Un jour, il reçoit la visite d’une femme blanche, très belle, hautaine, autoritaire. Après les mondanités d’usage, elle explique au médecin que son mari est absent depuis plus d’un an et s’apprête à rentrer. D’une façon assez directe, elle lui propose, contre une somme confortable et son retour en Europe, de la faire avorter de l’enfant illégitime qu’elle attend.
Choqué par le ton froid et autoritaire de la femme, le médecin refuse. Mais à peine la femme est-elle partie qu’Holdt la poursuit comme un fou.
Il est devenu Amok, ces possédés qui court droit devant eux, tuent tous ceux qui essaient de leur barrer le passage et finissent par être tué.
Zweig, par la fascination qu’il exerce sur les réalisateurs, a toujours été trahi par le cinéma à une exception près, Lettre d’une inconnue de Max Ophuls.
La télévision, et curieusement, la télévision française l’a, en revanche, mieux servi : La Confusion des sentiments ou La Ruelle au clair de lune ne perdent rien de leur grandeur sur le petit écran.
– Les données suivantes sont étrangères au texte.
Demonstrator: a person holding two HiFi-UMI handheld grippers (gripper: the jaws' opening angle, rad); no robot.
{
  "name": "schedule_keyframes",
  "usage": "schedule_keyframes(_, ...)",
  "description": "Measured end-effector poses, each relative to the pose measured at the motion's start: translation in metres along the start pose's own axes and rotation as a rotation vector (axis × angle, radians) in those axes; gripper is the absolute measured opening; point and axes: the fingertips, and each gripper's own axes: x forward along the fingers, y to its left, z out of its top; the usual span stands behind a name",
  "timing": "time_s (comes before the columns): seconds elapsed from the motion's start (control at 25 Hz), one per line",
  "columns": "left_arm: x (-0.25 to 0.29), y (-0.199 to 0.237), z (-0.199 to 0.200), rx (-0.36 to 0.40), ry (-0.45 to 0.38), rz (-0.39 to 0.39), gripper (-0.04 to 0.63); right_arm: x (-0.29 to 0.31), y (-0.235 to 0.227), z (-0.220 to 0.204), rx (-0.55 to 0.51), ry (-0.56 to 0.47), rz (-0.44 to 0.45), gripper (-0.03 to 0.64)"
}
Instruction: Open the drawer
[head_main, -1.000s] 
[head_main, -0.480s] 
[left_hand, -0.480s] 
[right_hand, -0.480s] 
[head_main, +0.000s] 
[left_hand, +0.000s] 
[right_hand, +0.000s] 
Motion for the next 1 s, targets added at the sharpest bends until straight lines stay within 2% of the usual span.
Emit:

Comparé aux autres adaptations cinématographiques, cet Amok est une réussite qui, sans avoir la grâce du film d’Ophuls (mais peut-on honnêtement reprocher à un bon film de ne pas égaler un chef d’œuvre ?), n’en est pas moins remarquable par la fidélité « de fond » à Zweig.
Certes, on peut reprocher à l’adaptation certaines maladresses. Une des « petites choses » qui font la force de Zweig est qu’aucun nom propre n’est jamais cité, ce qui permet, paradoxalement de penser que ces héros existent, qu’ils sont nous, même lorsqu’on est un homme, alors que les héros de Zweig sont souvent des héroïnes. Mais Zweig ne fait pas de sexisme, ses héros sont unisexes : l’inconnue de la lettre, la femme mariée de La Peur, le matelot de La Ruelle au clair de lune, le petit garçon de Brûlant secret sont, hommes et femmes, emportés par la même passion destructrice. Et cette passion destructrice, c’est celle de l’Amok.
Même l’interprétation quelque peu datée de Jean Yonnel contribue à la vraisemblance de cette passion qui dévorera le pauvre fou qui aime au-dessus de ses moyens. Certes, Jean Yonnel n’est pas Harry Baur mais, Dieu merci, ce n’est pas Pierre Blanchar non plus.
Quant à la réalisation d’Ozep, elle « capte » remarquablement cette passion et nous la livre brutalement, sèchement, d’une façon faussement chirurgicale sous laquelle on sent la connivence avec cet anti-héros de la part de ce Russe émigré qui mériterait d’être réévalué et qui nous a offert une très belle adaptation des Frères Karamazov et une remarquable Dame de Pique, cas presque unique d’une fidélité à Pouchkine… pourtant interprété par Pierre Blanchar.